Which is a roundabout way of saying that while I’m proud of what my co-authors and I accomplished with our book, The End of Driving (buy it here!), I think writing a second book would be a bad use of my time.
The book is dead; long live the Substack.
Surprisingly, of all the format discussed here, VHS is the hardest case to establish cleanly, because VHS includes both blank tapes and prerecorded cassettes, with reporting split among studios, rental chains, and trade groups that no longer exist.
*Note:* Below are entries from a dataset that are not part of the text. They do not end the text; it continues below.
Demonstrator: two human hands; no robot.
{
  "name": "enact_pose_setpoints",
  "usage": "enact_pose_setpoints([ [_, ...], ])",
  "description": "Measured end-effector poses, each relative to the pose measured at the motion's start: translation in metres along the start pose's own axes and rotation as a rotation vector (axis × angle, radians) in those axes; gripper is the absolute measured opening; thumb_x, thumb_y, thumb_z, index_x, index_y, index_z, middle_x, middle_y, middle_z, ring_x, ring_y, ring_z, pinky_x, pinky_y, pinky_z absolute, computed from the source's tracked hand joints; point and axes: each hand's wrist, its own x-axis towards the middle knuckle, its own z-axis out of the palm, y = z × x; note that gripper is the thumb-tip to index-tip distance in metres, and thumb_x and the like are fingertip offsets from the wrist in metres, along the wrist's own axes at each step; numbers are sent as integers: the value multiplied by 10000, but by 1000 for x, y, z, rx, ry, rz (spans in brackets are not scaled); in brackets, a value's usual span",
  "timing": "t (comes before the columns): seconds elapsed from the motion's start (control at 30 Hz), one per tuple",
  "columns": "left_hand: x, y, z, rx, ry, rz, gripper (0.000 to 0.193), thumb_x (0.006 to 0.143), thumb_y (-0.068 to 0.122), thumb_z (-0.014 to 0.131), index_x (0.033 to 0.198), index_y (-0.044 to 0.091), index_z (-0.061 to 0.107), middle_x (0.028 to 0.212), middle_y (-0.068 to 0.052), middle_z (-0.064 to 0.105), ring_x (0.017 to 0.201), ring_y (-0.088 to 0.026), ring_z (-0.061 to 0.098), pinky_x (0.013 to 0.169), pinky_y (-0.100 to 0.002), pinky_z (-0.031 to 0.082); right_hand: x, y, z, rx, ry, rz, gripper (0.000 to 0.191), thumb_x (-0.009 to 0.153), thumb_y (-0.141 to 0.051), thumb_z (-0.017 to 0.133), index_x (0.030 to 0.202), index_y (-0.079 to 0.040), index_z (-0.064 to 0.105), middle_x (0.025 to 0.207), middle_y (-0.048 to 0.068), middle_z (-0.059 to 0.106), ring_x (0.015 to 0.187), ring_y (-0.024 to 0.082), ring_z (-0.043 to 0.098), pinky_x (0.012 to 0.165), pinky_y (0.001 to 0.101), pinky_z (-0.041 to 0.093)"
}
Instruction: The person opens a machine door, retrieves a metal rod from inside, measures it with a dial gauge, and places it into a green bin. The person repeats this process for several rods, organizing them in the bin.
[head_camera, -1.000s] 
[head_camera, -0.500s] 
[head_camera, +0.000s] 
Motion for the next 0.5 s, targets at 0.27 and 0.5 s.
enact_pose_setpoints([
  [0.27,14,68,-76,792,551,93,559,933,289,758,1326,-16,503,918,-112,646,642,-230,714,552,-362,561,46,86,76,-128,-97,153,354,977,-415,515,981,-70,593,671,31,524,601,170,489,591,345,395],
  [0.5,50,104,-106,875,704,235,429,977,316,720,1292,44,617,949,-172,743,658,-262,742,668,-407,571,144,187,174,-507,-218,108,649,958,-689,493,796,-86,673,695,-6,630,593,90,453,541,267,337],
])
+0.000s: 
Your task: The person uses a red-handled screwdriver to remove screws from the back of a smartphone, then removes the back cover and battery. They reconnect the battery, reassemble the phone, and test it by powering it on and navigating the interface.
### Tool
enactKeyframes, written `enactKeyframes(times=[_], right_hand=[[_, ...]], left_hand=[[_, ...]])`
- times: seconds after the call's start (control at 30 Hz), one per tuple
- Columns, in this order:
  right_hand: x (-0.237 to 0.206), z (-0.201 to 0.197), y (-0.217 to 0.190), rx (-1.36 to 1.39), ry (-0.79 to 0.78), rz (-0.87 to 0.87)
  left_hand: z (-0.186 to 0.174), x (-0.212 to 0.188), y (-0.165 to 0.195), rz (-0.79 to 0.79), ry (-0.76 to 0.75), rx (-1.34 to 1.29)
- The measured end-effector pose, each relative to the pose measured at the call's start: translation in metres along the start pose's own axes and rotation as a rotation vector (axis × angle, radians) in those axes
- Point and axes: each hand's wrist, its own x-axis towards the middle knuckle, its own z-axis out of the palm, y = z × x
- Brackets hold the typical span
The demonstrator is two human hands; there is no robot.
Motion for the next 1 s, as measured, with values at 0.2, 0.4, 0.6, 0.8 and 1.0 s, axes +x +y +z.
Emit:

As a result, 1998 is a plausible candidate, but so too are 1999 or 2000.
The ‘killer app’ for audiocassette dominance was Sony’s introduction of a portable cassette player, the Walkman.
Presumably a downstream effect of the Covid-19 pandemic.
This pattern is not unique to books. Film production has surged even as theatrical releases have declined. Music production has exploded even as listening concentrates around a small fraction of artists. Across creative industries, the same structure appears: the cost of making things collapsed, while the cost of getting noticed did not, meaning most entertainment sectors now have a winner-take-most structure.
I’m using English-language sources here. If anyone wants to look into how it shook out in other countries, I’d be interested, but surprised if the result was much different.
Harriet Beecher Stowe’s Uncle Tom’s Cabin showed it was a decent strategy in the preceding century too.
Answering this question is quite difficult because data is jealously guarded, but a defensible guess would be Jill Lepore’s We the People: A History of the U.S. Constitution, which sold perhaps 40,000 copies nationwide. Full confession: I had never heard of it… and Lepore is a former colleague of mine from graduate school.




I agree with you about books here (and opera) I remember David Weinberger who wrote Too Big to Know:
“Books do not express the nature of knowledge. They express the nature of knowledge committed to paper cut into pages without regard for the edges of ideas, bound together, printed in mass quantities, and distributed, all within boundaries set by an economic system.
To think that knowledge itself is shaped like books is to marvel that a rock fits so well in its hole in the ground.”